Information section start

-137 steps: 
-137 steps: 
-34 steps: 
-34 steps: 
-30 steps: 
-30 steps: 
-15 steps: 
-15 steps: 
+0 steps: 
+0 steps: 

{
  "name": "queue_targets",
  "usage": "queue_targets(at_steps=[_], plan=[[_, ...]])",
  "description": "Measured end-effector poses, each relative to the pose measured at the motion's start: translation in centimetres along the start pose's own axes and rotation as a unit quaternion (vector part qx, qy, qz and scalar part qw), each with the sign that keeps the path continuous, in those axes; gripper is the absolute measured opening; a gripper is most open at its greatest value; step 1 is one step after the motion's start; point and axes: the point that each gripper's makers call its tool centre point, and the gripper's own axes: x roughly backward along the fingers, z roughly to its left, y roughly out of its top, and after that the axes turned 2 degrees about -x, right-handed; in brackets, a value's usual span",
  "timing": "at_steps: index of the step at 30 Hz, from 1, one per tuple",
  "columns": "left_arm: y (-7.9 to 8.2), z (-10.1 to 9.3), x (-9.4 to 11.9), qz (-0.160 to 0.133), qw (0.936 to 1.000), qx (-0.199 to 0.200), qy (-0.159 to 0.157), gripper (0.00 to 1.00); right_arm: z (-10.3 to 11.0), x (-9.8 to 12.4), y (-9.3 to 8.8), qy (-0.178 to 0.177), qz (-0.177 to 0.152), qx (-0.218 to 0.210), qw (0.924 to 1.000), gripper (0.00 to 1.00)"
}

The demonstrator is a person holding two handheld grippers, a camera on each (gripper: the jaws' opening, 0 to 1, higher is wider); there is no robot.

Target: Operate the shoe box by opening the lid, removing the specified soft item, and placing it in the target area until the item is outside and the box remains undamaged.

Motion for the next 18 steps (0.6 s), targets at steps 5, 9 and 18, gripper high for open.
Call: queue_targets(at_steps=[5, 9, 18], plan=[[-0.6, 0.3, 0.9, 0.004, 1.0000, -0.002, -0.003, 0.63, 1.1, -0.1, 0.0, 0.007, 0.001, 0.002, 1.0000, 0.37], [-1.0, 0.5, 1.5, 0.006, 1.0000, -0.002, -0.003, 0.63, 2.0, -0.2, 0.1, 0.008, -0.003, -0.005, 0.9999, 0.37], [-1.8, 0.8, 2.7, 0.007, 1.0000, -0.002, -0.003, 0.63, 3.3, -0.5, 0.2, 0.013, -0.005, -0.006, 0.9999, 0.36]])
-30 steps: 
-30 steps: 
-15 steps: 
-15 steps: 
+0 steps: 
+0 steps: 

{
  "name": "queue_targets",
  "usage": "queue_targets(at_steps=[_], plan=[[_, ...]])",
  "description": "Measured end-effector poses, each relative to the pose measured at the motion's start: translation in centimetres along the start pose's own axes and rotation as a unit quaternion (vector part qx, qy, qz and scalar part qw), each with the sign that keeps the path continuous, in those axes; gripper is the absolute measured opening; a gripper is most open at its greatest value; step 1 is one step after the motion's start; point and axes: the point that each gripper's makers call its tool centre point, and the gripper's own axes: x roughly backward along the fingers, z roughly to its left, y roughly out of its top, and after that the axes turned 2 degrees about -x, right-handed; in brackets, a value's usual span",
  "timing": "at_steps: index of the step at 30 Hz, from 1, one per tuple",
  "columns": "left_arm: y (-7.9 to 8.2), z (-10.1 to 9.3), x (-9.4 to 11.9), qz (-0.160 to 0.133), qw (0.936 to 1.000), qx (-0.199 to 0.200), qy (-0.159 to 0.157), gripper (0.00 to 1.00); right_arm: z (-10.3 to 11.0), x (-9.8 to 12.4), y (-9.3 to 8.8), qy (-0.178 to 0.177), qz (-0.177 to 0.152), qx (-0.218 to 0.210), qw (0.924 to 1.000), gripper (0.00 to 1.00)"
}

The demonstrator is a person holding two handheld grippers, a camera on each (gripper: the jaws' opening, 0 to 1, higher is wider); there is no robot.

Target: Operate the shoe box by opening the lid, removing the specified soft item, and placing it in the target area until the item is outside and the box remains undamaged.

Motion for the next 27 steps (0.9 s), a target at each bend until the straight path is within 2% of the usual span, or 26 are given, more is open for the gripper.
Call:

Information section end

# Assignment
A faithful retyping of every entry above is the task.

# Your response
-137 steps: 
-137 steps: 
-34 steps: 
-34 steps: 
-30 steps: 
-30 steps: 
-15 steps: 
-15 steps: 
+0 steps: 
+0 steps: 

{
  "name": "queue_targets",
  "usage": "queue_targets(at_steps=[_], plan=[[_, ...]])",
  "description": "Measured end-effector poses, each relative to the pose measured at the motion's start: translation in centimetres along the start pose's own axes and rotation as a unit quaternion (vector part qx, qy, qz and scalar part qw), each with the sign that keeps the path continuous, in those axes; gripper is the absolute measured opening; a gripper is most open at its greatest value; step 1 is one step after the motion's start; point and axes: the point that each gripper's makers call its tool centre point, and the gripper's own axes: x roughly backward along the fingers, z roughly to its left, y roughly out of its top, and after that the axes turned 2 degrees about -x, right-handed; in brackets, a value's usual span",
  "timing": "at_steps: index of the step at 30 Hz, from 1, one per tuple",
  "columns": "left_arm: y (-7.9 to 8.2), z (-10.1 to 9.3), x (-9.4 to 11.9), qz (-0.160 to 0.133), qw (0.936 to 1.000), qx (-0.199 to 0.200), qy (-0.159 to 0.157), gripper (0.00 to 1.00); right_arm: z (-10.3 to 11.0), x (-9.8 to 12.4), y (-9.3 to 8.8), qy (-0.178 to 0.177), qz (-0.177 to 0.152), qx (-0.218 to 0.210), qw (0.924 to 1.000), gripper (0.00 to 1.00)"
}

The demonstrator is a person holding two handheld grippers, a camera on each (gripper: the jaws' opening, 0 to 1, higher is wider); there is no robot.

Target: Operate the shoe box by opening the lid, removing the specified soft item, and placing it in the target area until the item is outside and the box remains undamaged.

Motion for the next 18 steps (0.6 s), targets at steps 5, 9 and 18, gripper high for open.
Call: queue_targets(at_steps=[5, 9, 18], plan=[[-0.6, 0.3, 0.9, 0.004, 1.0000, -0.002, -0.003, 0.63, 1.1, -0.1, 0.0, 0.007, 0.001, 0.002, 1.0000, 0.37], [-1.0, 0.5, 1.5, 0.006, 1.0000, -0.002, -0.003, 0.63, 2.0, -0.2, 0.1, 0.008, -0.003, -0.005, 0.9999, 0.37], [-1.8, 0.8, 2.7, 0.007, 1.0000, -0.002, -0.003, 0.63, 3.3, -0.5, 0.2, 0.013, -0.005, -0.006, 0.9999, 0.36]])
-30 steps: 
-30 steps: 
-15 steps: 
-15 steps: 
+0 steps: 
+0 steps: 

{
  "name": "queue_targets",
  "usage": "queue_targets(at_steps=[_], plan=[[_, ...]])",
  "description": "Measured end-effector poses, each relative to the pose measured at the motion's start: translation in centimetres along the start pose's own axes and rotation as a unit quaternion (vector part qx, qy, qz and scalar part qw), each with the sign that keeps the path continuous, in those axes; gripper is the absolute measured opening; a gripper is most open at its greatest value; step 1 is one step after the motion's start; point and axes: the point that each gripper's makers call its tool centre point, and the gripper's own axes: x roughly backward along the fingers, z roughly to its left, y roughly out of its top, and after that the axes turned 2 degrees about -x, right-handed; in brackets, a value's usual span",
  "timing": "at_steps: index of the step at 30 Hz, from 1, one per tuple",
  "columns": "left_arm: y (-7.9 to 8.2), z (-10.1 to 9.3), x (-9.4 to 11.9), qz (-0.160 to 0.133), qw (0.936 to 1.000), qx (-0.199 to 0.200), qy (-0.159 to 0.157), gripper (0.00 to 1.00); right_arm: z (-10.3 to 11.0), x (-9.8 to 12.4), y (-9.3 to 8.8), qy (-0.178 to 0.177), qz (-0.177 to 0.152), qx (-0.218 to 0.210), qw (0.924 to 1.000), gripper (0.00 to 1.00)"
}

The demonstrator is a person holding two handheld grippers, a camera on each (gripper: the jaws' opening, 0 to 1, higher is wider); there is no robot.

Target: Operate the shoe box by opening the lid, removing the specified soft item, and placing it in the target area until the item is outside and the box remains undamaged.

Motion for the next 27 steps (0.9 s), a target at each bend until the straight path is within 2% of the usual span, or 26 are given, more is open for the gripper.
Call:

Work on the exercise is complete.